For 2016 high school graduates, the college enrollment rate was 71.9 percent for
young women and 67.4 percent for young men. The college enrollment rate of recent
Asian graduates (92.4 percent) was higher than for their Hispanic (72.0 percent),
White (69.7 percent), and Black (58.2 percent) counterparts. (See table 1.)
The labor force participation rate (the proportion of the population working or
looking for work) for recent high school graduates enrolled in college was 38.4
percent. The participation rates for male and female graduates enrolled in
college were 41.5 percent and 35.7 percent, respectively.
Among recent high school graduates enrolled in college in October 2016, about 9
in 10 were full-time students. Recent graduates enrolled as full-time students
were about half as likely to be in the labor force (34.6 percent) as were their
peers enrolled part time (77.1 percent).
About 2 in 3 recent high school graduates enrolled in college attended 4-year
colleges. Of these students, 31.5 percent participated in the labor force in
October 2016, lower than the 51.8 percent for recent graduates enrolled in
Recent high school graduates not enrolled in college in the fall of 2016 were
much more likely than enrolled graduates to be in the labor force (72.3 percent,
compared with 38.4 percent). The unemployment rate for recent high school
graduates not enrolled in college was 19.3 percent, more than double the rate
of 8.0 percent for recent graduates enrolled in college.
Between October 2015 and October 2016, 513,000 young people dropped out of high
school. The labor force participation rate for recent dropouts (50.9 percent)
was lower than the rate for recent high school graduates not enrolled in
college (72.3 percent). The jobless rate for recent high school dropouts was
31.9 percent in October 2016, higher than the rate for recent high school
graduates not enrolled in college (19.3 percent).
All Youth Enrolled in High School or College
In October 2016, 57.5 percent of the nation's 16- to 24-year-olds, or 22.1
million, were enrolled in high school (9.5 million) or in college (12.5 million).
The labor force participation rate (36.0 percent) and the unemployment rate
(8.4 percent) for youth enrolled in school were both essentially unchanged from
October 2015 to October 2016. (See table 2.)
In October 2016, high school students continued to be less likely than college
students to participate in the labor force (20.7 percent, compared with 47.7
percent). Female high school students were more likely to be in the labor force
(23.5 percent) than their male counterparts (18.1 percent).

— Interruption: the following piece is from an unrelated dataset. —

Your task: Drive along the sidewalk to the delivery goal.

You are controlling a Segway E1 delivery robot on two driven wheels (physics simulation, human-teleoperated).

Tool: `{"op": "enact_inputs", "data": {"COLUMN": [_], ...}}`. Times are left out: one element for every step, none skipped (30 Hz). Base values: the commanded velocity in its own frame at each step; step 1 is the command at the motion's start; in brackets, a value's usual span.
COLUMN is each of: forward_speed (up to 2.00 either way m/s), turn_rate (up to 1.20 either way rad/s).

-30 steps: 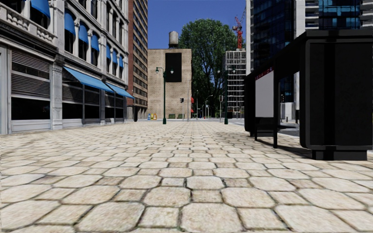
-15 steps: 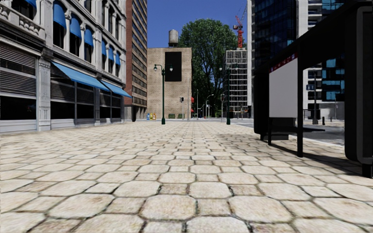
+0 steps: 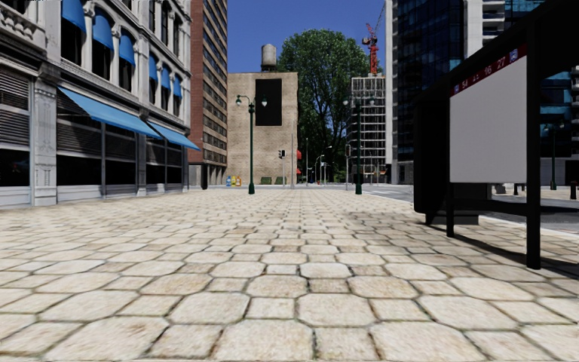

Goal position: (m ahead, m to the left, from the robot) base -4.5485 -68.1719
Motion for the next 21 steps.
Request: {"op": "enact_inputs", "data": {"forward_speed": [2.0, 2.0, 2.0, 2.0, 2.0, 2.0, 2.0, 2.0, 2.0, 2.0, 2.0, 2.0, 2.0, 2.0, 2.0, 2.0, 2.0, 2.0, 2.0, 2.0, 2.0], "turn_rate": [0.0, 0.0, 0.0, 0.0, 0.0, 0.0, 0.0, 0.0, 0.0, 0.0, 0.0, 0.0, 0.0, 0.0, 0.0, 0.0, 0.0, 0.0, 0.0, 0.0, 0.0]}}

Full-time college students were much less likely to participate in the labor
force in October 2016 than were part-time students (42.3 percent versus 83.3
percent). Among college students, labor force participation was lower for
Asians (31.2 percent) than for Blacks (45.0 percent), Hispanics (47.5 percent),
and Whites (49.8 percent). Labor force participation rates for female and male
college students were similar (48.3 percent and 47.0 percent, respectively).
The unemployment rate for high school students, at 16.3 percent in October
2016, was almost three times the rate for college students (5.9 percent). Among
Blacks, Whites, and Hispanics, unemployment rates were higher for high school
students than for college students.
All Youth Not Enrolled in School
In October 2016, 16.3 million persons age 16 to 24 were not enrolled in school.

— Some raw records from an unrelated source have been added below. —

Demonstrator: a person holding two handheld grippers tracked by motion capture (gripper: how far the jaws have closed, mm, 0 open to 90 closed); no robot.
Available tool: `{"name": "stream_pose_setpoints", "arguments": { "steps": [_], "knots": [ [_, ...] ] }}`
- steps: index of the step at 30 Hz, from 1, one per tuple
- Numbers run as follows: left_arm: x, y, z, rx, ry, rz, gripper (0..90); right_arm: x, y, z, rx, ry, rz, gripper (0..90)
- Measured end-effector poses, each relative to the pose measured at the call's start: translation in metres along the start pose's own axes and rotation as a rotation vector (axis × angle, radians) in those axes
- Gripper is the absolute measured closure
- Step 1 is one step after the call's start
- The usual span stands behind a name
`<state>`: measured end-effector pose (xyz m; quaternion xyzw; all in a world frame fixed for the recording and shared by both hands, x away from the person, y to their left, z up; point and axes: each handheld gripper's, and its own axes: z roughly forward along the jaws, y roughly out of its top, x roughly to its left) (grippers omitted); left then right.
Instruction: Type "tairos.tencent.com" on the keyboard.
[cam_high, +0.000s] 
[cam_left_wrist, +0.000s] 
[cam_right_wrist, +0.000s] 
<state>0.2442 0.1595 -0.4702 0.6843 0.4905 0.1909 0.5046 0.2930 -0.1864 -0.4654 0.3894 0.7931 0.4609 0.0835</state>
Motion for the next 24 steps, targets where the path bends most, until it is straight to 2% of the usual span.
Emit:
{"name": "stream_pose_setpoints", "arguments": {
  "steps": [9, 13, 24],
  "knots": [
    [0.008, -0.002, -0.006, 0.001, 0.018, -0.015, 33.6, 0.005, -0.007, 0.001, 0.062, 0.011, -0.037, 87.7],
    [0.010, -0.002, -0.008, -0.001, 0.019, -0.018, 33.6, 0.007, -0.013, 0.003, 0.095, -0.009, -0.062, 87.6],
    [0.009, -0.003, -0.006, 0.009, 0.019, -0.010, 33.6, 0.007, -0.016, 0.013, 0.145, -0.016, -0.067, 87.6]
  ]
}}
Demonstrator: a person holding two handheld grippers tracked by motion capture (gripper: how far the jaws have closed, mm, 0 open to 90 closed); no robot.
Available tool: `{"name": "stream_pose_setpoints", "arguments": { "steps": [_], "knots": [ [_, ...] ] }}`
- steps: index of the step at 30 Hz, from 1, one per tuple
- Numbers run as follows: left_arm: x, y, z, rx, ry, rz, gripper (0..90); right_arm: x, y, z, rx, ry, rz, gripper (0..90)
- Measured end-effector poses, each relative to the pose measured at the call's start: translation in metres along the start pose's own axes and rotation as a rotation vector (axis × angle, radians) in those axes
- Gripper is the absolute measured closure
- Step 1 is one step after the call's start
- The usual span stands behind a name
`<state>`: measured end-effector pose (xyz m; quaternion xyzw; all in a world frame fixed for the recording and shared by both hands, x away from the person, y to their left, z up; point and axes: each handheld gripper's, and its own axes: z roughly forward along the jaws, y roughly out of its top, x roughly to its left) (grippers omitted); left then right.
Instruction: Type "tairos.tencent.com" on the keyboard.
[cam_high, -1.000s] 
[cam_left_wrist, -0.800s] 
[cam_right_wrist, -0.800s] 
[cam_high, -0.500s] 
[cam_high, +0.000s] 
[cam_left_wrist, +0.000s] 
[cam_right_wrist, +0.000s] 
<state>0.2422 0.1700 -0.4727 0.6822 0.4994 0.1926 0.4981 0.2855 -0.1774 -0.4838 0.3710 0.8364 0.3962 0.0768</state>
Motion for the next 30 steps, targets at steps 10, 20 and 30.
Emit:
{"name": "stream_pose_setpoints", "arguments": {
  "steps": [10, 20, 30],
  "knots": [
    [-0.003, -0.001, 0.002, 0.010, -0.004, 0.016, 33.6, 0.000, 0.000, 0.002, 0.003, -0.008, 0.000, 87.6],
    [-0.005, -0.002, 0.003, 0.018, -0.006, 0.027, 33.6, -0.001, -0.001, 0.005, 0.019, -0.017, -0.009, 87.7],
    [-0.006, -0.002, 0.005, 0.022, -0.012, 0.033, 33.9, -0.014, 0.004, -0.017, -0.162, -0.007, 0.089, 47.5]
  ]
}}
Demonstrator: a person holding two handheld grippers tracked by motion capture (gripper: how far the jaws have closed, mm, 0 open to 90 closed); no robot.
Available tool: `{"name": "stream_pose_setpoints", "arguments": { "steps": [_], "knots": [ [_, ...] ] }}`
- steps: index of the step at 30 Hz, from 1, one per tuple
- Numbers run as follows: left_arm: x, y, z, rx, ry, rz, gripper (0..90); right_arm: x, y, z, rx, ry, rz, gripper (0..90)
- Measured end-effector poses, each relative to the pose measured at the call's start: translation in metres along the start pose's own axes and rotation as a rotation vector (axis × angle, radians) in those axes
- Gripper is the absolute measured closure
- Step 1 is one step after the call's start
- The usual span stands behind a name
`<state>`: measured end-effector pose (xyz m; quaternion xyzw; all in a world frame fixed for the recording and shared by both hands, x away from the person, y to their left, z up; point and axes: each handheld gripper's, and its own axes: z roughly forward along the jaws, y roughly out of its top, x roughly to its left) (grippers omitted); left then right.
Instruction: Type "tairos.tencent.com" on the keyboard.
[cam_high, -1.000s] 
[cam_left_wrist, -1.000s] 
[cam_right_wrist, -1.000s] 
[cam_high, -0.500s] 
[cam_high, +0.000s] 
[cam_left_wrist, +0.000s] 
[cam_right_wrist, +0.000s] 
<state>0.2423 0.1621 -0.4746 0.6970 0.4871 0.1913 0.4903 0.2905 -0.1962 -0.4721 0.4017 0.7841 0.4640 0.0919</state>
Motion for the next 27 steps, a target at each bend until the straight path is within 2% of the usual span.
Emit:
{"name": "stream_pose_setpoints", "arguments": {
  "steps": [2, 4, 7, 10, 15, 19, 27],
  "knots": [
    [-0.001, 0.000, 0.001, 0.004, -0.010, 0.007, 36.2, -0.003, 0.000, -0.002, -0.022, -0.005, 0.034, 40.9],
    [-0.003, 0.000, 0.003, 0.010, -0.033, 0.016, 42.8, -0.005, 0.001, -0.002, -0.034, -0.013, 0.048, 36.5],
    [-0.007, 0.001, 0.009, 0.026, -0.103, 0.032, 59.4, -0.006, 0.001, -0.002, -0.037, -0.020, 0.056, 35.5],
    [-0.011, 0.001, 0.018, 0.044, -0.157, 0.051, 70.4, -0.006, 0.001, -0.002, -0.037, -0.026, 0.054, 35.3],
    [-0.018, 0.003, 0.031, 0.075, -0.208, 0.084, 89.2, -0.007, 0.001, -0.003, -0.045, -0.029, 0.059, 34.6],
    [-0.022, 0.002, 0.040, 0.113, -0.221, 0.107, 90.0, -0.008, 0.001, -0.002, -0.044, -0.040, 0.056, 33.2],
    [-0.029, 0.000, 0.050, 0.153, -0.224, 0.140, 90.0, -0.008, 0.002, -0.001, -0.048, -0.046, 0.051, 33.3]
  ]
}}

The labor force participation rate of youth not enrolled in school, at 79.7
percent, was little changed over the year. Among youth not enrolled in school
in October 2016, young men continued to be more likely than young women to
participate in the labor force (83.7 percent, compared with 75.5 percent). Labor
force participation rates for not-enrolled men and women were highest for those
with a bachelor's degree or higher (92.9 percent and 91.9 percent, respectively)
and lowest for men and women with less than a high school diploma (69.6 percent
and 47.4 percent, respectively). (See table 2.)
The unemployment rate for youth age 16 to 24 not enrolled in school, at 11.2
percent, was little changed over the year. Among not-enrolled youth who did not
have a high school diploma, unemployment rates in October 2016 were 24.0 percent
for young men and 20.7 percent for young women. In contrast, the jobless rates
of young men and women with at least a bachelor's degree were 8.3 percent and
5.1 percent, respectively. Black youth not enrolled in school had an
unemployment rate of 20.4 percent in October 2016, higher than the rates for
their Hispanic (10.5 percent), White (9.4 percent), and Asian (7.7 percent)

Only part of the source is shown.